Sie trat zur Seite, als mehrere Bedienstete sich näherten; sie trugen Tabletts mit gekühlter Limonade und Limoncello.

Josef nahm ein Glas und ließ versehentlich den Inhalt gefrieren, sodass nichts herauskam, als er einen Schluck trinken wollte.

»Entschuldige«, sagte Saida. »Aber wie sollen wir dir etwas über unsere Gaben beibringen, wenn du uns nicht berühren kannst?«

»Oh. Nun ja, es könnte sein, dass wir ein paar Regeln beugen müssen.«

Saida und Kamaria wechselten einen Blick.

Ninas Glas beulte sich über und unter ihren Fingern aus. »Tut mir leid. Wenn ich nervös bin, passiert es mir manchmal einfach so.« Sie lockerte ihren Griff, und der gediegene Kristallkelch nahm wieder seine ursprüngliche Form an.

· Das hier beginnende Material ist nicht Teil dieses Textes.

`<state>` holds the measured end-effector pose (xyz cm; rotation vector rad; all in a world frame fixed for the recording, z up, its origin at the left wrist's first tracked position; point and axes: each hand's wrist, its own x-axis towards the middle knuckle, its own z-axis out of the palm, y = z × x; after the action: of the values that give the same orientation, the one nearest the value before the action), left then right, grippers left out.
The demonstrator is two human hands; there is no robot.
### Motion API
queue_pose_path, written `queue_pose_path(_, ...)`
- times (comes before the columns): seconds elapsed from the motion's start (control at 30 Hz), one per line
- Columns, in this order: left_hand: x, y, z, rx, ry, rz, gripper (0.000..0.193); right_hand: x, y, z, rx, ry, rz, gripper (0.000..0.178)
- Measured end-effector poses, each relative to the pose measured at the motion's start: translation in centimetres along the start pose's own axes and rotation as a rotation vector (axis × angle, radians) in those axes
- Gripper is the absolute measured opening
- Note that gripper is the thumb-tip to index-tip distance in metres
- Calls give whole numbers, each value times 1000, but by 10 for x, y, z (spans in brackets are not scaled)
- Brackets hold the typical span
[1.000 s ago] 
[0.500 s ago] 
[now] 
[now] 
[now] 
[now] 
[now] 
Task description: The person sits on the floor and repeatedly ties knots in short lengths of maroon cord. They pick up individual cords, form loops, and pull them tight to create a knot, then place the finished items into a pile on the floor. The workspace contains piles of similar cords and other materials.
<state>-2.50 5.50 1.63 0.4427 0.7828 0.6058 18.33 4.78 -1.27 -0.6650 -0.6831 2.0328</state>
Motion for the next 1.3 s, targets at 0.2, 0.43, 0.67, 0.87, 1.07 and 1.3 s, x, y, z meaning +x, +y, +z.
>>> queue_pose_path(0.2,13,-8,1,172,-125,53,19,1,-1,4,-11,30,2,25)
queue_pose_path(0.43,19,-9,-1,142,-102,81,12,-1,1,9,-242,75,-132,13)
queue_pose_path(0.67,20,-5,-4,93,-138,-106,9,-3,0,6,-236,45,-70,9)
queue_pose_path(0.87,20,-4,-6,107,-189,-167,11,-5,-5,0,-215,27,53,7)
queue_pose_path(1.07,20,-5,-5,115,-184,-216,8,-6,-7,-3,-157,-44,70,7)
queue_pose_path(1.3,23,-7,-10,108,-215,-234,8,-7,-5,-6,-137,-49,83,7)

»Moment mal.« Kaleb klang ein wenig atemlos. »Willst du damit sagen, dass du unsere Gaben nutzen wirst, bevor du dich für jemanden entschieden hast?«

»Ich … äh.«

»Darüber sollten wir uns heute keine Sorgen machen.« Renata kam die Treppe herunter und rettete Alessa. »Wir werden euch Zeit geben, euch zuerst mit allem hier vertraut zu machen, dann wird Fonte Tomohiro Miyamoto –« Renata unterbrach sich mit einem Stirnrunzeln. Das Getrappel schwerer Stiefel hallte durch den Tunnel.

Angeführt von Hauptmann Papatonis, dessen Gesicht knochenweiß war, kam ein Regiment Soldaten in den Innenhof marschiert. »Finestra, die Wache ist hier, um mit Euch zu sprechen.«

Alessa lief ein Schauer über den Nacken.

Einige der Soldaten schleppten eine Trage, auf der etwas Großes unter einem Stück fleckigem Stoff lag. Als sie ihre Last vor ihr abstellten, rutschte etwas unter der Plane heraus.

Eine Klaue, verdreht und unterentwickelt.

Und sie zuckte.

Eine in der Nähe stehende Soldatin hob ihr Bajonett und stach auf die Plane ein. Das Zucken hörte auf, und ein Rinnsal aus mitternachtsblauem Blut floss zu Boden.

Hauptmann Papatonis räusperte sich. »Das hochgeschätzte Fünfte Regiment ist hier, um die Erste Warnung zu präsentieren.«

Josef rutschte das Glas aus der Hand; es fiel zu Boden und zerbarst in einem Hagel aus goldenen Scherben.

Was auch immer daraus werden würde – endlich wusste Alessa, wie viel Zeit ihr noch blieb.

Ein Monat.

Ein Monat, um sich für ihren oder ihre Fonte zu entscheiden.

Ein Monat, bis sie sich einem Schwarm solcher … Dinge entgegenstellen würden.

Ein Monat, und alles würde vorbei sein.